Die Razzia wurde vom Zollamt Krefeld durchgeführt. Elf Männer, überwiegend aus der Kaukasusregion und ohne EU-Staatsbürgerschaft, wurden vorläufig festgenommen. Den Ermittlern zufolge nutzten sie gefälschte Dokumente, um sich als EU-Bürger auszugeben und so ohne gültige Arbeitserlaubnis Jobs zu erhalten.
Neun der Verdächtigen müssen sich nun zusätzlich wegen Urkundenfälschung verantworten. Alle elf wurden in Gewahrsam genommen und später an die Ausländerbehörde im Rhein-Kreis Neuss übergeben. Ein weiterer Mann, der bereits wegen Verstößen gegen das Aufenthaltsrecht gesucht wurde, konnte im Rahmen der Aktion ebenfalls festgenommen werden.

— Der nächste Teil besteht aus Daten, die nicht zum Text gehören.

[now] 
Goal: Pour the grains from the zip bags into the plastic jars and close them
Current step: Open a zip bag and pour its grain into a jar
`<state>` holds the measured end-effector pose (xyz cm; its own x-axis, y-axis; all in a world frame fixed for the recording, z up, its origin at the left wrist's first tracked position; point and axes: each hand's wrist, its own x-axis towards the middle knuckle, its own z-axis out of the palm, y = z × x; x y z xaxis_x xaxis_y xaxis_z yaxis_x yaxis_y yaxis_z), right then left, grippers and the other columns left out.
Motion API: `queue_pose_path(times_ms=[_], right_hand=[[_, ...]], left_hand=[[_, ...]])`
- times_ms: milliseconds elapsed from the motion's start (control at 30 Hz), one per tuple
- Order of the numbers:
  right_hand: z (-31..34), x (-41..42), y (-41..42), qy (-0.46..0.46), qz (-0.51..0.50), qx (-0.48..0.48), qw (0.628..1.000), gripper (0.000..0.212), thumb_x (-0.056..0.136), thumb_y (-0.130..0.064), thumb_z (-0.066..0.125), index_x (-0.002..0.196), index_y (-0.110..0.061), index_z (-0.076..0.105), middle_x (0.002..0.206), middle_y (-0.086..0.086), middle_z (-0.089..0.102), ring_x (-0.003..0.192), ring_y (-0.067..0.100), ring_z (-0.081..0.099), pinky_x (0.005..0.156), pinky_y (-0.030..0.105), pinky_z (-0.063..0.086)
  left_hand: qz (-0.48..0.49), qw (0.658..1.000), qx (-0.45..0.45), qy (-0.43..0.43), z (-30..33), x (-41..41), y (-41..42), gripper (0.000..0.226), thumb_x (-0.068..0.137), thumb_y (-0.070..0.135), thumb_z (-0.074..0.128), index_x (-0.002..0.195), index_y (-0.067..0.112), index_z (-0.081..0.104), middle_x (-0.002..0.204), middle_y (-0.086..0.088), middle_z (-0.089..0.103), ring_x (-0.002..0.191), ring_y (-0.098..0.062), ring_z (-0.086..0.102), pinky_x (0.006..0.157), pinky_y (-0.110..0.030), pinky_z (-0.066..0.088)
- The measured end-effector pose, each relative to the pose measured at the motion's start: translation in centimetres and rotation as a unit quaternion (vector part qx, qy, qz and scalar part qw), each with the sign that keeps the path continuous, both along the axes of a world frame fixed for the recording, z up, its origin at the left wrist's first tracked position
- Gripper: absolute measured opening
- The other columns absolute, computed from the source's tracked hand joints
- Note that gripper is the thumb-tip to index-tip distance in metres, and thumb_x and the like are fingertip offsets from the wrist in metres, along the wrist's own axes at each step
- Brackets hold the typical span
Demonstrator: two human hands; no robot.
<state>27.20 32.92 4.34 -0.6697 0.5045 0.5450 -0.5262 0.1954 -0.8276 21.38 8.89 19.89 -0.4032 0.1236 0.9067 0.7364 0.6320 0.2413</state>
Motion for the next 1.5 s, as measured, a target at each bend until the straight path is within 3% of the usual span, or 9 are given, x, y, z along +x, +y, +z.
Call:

Das betroffene Industrieunternehmen, bei dem die mutmaßlich illegal Beschäftigten arbeiteten, wurde nicht namentlich genannt. Die Ermittlungen werden von der Finanzkontrolle Schwarzarbeit in Mönchengladbach fortgeführt. Gegen die elf Männer wurden Strafverfahren wegen illegalen Aufenthalts eingeleitet. Der Fall bleibt weiterhin Gegenstand aktiver Ermittlungen. Die Behörden prüfen die Hintergründe der mutmaßlichen Fälschungen und des Beschäftigungssystems.